+++ Given data +++

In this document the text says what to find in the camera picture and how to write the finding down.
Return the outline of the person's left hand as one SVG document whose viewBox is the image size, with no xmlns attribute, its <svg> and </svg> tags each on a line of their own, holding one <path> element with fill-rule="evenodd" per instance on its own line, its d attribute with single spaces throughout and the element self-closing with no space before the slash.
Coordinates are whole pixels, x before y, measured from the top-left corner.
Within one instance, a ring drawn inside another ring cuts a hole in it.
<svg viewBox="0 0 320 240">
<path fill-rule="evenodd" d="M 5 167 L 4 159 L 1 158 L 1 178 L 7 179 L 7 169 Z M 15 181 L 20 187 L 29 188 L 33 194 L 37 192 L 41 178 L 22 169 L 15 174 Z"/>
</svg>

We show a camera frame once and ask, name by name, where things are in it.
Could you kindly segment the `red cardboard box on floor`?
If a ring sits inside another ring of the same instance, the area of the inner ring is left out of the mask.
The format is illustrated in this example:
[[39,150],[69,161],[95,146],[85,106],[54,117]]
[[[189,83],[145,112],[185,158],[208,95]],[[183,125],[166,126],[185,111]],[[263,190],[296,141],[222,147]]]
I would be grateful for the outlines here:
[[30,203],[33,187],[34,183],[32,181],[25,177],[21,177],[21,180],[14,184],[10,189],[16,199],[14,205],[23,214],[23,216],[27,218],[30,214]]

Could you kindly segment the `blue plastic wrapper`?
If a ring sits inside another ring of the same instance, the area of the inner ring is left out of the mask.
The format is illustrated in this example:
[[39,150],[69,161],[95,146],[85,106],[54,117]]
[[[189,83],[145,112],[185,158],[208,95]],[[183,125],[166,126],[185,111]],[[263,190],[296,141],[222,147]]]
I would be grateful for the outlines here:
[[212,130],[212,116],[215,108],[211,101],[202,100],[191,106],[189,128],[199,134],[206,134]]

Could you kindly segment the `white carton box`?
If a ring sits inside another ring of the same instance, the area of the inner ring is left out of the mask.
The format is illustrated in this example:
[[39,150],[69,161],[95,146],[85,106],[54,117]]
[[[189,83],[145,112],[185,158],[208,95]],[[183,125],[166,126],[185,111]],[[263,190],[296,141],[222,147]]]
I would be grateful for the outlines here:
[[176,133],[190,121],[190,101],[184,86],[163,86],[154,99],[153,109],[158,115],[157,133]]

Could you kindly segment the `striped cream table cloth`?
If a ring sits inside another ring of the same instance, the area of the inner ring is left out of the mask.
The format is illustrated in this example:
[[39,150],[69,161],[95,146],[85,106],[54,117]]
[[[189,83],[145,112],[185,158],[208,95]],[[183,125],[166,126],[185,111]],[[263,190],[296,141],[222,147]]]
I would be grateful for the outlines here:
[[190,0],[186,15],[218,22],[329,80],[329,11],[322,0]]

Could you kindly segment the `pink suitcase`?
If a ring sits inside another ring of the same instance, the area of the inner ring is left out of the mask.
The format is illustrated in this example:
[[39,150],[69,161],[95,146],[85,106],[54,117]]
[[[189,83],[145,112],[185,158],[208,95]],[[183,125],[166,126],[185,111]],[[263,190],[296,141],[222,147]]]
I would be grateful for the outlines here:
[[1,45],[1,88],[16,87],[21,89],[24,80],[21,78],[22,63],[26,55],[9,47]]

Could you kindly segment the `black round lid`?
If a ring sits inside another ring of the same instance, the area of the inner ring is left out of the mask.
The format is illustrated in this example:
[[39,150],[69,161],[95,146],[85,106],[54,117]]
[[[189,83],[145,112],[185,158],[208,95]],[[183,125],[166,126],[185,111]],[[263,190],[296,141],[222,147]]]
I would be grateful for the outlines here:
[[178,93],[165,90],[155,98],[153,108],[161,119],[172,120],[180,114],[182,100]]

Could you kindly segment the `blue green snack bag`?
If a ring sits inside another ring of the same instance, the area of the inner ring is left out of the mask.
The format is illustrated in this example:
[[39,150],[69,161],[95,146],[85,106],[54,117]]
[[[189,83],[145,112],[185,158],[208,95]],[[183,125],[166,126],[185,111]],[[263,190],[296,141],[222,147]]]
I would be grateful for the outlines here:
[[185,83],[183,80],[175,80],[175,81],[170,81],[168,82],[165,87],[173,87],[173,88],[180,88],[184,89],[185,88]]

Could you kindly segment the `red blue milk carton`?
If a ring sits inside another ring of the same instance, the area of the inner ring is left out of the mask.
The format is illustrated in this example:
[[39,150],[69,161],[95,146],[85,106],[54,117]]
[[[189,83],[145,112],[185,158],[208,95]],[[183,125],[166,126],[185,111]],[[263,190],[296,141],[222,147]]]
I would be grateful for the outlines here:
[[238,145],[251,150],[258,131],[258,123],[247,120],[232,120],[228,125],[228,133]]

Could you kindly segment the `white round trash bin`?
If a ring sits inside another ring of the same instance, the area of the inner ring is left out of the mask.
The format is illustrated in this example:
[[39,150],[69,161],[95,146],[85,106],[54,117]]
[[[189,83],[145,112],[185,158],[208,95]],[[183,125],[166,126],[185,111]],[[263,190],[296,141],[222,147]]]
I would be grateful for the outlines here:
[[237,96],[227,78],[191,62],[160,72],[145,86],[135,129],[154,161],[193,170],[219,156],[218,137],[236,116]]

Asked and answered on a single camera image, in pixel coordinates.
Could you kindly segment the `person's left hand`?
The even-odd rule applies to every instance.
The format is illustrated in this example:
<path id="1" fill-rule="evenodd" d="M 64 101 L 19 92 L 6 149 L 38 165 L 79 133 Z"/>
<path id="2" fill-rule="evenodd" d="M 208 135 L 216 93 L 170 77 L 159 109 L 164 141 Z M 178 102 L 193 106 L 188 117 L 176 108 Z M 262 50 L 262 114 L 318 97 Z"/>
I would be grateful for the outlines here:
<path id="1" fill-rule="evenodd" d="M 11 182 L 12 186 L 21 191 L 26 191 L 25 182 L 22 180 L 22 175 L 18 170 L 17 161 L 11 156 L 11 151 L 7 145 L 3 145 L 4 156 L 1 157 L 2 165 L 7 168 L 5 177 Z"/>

+++

Show all lines above holding "single".

Return the outline of the person's left hand as one SVG document whose viewBox is the image size, with no xmlns attribute, its <svg> and </svg> tags each on a line of their own, holding one <path> element with fill-rule="evenodd" per instance on its own line, its d attribute with single spaces throughout and the element self-closing with no space before the slash.
Asked and answered on a single camera image, in pixel coordinates.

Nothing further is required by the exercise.